Adelin se racla la gorge.

  • Juste aller et venir dans les rues, à distribuer des colis ? Sans me soucier de qui, ni quoi ni où ? Tout oublier une fois la livraison effectuée ?

Enthousiaste, Taflor battit des mains.

  • Ou-i ! Tu as tout compris !
  • Tu aurais... des horaires, une idée du salaire ?
  • Mmmh... Ce sera irrégulier au possible, tout ça, tu sais...
  • Je me doute, simplement, légalement, tout travail effectué entre vingt-deux heures et quatre heures du matin est majoré.
  • Ahah ! Je l'ignorais ! Et j'en suis fort mari, ça signifie que nous aurions sous-payé bien de braves gens... Mais, mon ami, ceci n'est pas tombé dans l'oreille d'un sourd ! C'est que, même si tu t'en doutes, j'arrange aussi certaines affaires demandant de la discrétion, j'ai aussi des activités respectables auxquelles contribuer !
  • Voilà qui est bon à savoir...

Adelin flaira un filon, à tout hasard, il se pencha vers cet informateur avec un air de conspirateur.

  • J'ai eu quelques contacts avec le monde du notariat... Si tu veux, j'ai aussi quelques conseils et indications sur le plan légal pour les contrats. Pour toi... et tes clients.

De toute évidence, Taflor les Bons Tuyaux flaira le bon coup. Il lui sourit de tous ses crocs, tous deux se redressèrent.

  • Mon ami, tu m'intéresses beaucoup ! Ecoute, voici ce que je te propose : je te trouve déjà pour après-demain soir de premières livraisons. Tu auras ta feuille de route, la première partie de ton salaire, ainsi qu'un diable. Puis tu reviens me voir ici à dix-huit heures le jour même, nous verrons ensemble comment tirer le meilleur partie de tes connaissances.
  • Marché conclu, et pour mon contrat ?
  • Ton contrat...
  • Eh bien, tout travail mérite salaire, et en cas de litige, de mon côté comme de celui du client, ce document contribuera à la fois à témoigner du sérieux et de la légalité de nos activités. Le client pourra me réclamer des dédomagements en cas de problème de livraison, la loi sera de son côté. Et si je ne reçois pas mon salaire, la loi sera du mien. Mais d'un côté comme de l'autre, nous pourrons prouver que nous contribuons à la saine économie de la région.

Taflor l'écoutait, les deux oreilles dressées, tournées vers lui, regard pétillant.
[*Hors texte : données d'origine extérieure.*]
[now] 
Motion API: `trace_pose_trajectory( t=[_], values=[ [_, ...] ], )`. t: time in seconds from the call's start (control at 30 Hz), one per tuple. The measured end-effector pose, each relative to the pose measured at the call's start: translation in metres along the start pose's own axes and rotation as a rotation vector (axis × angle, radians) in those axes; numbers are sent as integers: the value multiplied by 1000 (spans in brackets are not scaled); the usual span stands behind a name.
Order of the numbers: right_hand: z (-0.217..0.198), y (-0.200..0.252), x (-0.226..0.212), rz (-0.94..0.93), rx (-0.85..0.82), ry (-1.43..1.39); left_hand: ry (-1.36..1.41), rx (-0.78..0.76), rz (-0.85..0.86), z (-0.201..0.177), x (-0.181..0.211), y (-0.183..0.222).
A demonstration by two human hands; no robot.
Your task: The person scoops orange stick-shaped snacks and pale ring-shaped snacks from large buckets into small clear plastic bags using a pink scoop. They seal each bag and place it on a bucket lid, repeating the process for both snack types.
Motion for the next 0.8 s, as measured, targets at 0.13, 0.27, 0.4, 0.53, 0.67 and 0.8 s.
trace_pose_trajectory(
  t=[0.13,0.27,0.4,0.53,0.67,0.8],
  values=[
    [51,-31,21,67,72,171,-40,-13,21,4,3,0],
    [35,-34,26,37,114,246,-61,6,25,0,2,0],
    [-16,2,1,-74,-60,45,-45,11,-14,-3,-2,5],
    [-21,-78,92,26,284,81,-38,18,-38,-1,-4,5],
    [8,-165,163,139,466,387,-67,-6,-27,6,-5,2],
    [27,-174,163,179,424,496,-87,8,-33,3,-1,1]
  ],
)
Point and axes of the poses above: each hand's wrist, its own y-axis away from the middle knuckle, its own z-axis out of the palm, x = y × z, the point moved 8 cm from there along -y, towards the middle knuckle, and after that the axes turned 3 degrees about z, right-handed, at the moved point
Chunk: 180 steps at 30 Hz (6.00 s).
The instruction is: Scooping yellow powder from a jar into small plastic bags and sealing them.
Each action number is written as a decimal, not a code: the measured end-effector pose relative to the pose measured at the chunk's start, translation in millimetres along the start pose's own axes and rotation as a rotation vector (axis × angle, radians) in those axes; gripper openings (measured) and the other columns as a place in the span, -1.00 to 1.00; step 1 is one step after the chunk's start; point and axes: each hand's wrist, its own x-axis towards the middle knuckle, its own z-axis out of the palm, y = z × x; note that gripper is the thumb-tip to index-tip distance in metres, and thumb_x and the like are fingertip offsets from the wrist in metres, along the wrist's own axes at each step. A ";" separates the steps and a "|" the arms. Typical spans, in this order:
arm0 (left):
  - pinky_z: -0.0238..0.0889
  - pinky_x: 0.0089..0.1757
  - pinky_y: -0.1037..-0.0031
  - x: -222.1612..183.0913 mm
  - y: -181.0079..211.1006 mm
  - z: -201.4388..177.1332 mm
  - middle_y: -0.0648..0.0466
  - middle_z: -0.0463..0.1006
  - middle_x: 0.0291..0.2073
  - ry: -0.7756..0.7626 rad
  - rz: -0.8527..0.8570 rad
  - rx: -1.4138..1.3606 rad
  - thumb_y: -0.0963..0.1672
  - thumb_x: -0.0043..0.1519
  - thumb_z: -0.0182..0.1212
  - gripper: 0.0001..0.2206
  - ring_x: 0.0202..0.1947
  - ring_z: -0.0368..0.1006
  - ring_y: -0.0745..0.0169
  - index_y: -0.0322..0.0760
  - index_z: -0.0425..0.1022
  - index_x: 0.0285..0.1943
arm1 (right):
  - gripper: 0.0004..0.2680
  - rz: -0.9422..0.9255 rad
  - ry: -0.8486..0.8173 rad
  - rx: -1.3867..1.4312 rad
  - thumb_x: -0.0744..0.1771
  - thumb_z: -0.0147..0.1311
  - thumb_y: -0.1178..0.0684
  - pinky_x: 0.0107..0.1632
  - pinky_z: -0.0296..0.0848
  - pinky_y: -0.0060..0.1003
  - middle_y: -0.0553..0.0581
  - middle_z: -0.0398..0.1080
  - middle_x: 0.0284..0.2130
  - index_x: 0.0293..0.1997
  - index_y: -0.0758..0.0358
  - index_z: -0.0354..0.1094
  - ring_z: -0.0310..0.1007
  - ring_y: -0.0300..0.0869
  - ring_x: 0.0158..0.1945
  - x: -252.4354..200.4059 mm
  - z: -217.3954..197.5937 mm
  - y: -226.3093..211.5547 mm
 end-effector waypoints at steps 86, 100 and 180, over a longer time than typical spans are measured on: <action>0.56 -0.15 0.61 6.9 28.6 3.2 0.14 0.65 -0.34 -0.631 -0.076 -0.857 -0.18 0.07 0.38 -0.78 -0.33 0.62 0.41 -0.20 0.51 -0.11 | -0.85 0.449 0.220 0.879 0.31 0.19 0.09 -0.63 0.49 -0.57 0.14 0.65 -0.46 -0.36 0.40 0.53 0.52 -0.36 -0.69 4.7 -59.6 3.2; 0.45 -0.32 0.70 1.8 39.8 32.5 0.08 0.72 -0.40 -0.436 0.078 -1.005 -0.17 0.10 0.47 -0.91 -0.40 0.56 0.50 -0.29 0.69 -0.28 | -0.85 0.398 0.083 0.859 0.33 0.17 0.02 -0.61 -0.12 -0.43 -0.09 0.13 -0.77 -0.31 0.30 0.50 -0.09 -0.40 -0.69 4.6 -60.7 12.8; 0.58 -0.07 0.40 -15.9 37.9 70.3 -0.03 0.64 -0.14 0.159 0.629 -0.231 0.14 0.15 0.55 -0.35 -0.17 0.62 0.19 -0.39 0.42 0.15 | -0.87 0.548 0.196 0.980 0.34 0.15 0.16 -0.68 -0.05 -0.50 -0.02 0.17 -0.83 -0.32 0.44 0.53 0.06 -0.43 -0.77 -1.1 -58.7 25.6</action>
  • Merci pour ces arguements, mon ami ! Oh toi, nous allons faire de bonnes affaires ! Et donc, tu confirmes vouloir te réserver aux activités légales ?
  • Je confirme.
  • Trrrès bien ! Et dis-moi, combien je te dois, pour ton conseil ?

Adelin en fut bouche bée. Il s'attendait à... de l'arnaque, au fond. Ses réflexes de notaires prirent le dessus.

  • Comme il s'agit d'un point de détail, au cours d'une négociation contractuelle, considérée comme mineur, la contrepartie s'élève à vingt pièces de cuivre.

Taflor lui adressa un pouce en l'air, se leva, cacha de son corps le contenu du coffre qu'il ouvrit et en sortit la somme demandée. Le paiement s'agrémenta d'un "tope-la !" enthousiaste qui brûla la paume du notaire.

Un babil exhubérant plus tard, Adelin reprit ses esprits devant la porte de l'auberge, sa rétribution toujours en main. Confus, il contempla les gravures du profil de la Sainte Matriarche et du symbole du Sanctum. Il n'irait pas loin avec cela...

Des clients le bousculèrent pour entrer, ce qui lui permit de reprendre contenance. Bien... il allait donc reprendre une existence diurne couplée à une vie nocturne. Dans le tourbillon de paroles, il lui semblait que les "amis" de Taflor fourniraient une autorisation à braver le couvre-feu. Soit... Ne lui restait... qu'à attendre.